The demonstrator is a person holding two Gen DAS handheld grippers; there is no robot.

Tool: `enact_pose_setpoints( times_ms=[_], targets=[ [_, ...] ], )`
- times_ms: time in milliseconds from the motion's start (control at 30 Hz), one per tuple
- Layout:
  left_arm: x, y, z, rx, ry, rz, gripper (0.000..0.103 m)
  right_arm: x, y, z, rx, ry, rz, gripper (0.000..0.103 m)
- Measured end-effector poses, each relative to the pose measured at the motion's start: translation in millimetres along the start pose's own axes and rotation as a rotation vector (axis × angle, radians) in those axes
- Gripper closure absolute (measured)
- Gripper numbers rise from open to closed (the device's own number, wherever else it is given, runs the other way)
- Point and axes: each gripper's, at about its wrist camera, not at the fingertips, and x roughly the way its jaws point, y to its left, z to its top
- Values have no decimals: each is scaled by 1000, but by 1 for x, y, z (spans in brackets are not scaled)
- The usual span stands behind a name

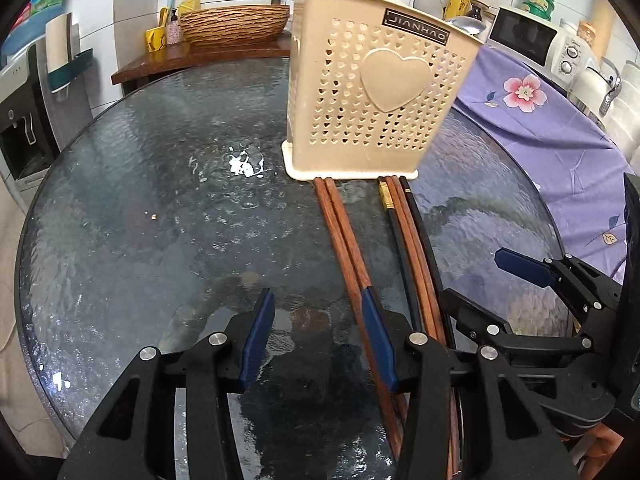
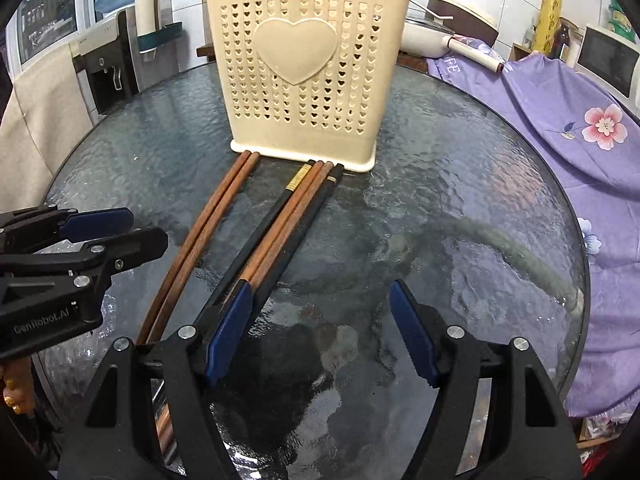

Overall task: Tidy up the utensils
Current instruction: 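Close the left tool on a brown chopstick while the right tool grips another chopstick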

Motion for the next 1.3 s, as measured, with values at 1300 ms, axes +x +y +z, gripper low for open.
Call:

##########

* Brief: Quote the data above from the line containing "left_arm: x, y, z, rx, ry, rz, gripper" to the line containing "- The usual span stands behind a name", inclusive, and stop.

* Solution:
  left_arm: x, y, z, rx, ry, rz, gripper (0.000..0.103 m)
  right_arm: x, y, z, rx, ry, rz, gripper (0.000..0.103 m)
- Measured end-effector poses, each relative to the pose measured at the motion's start: translation in millimetres along the start pose's own axes and rotation as a rotation vector (axis × angle, radians) in those axes
- Gripper closure absolute (measured)
- Gripper numbers rise from open to closed (the device's own number, wherever else it is given, runs the other way)
- Point and axes: each gripper's, at about its wrist camera, not at the fingertips, and x roughly the way its jaws point, y to its left, z to its top
- Values have no decimals: each is scaled by 1000, but by 1 for x, y, z (spans in brackets are not scaled)
- The usual span stands behind a name

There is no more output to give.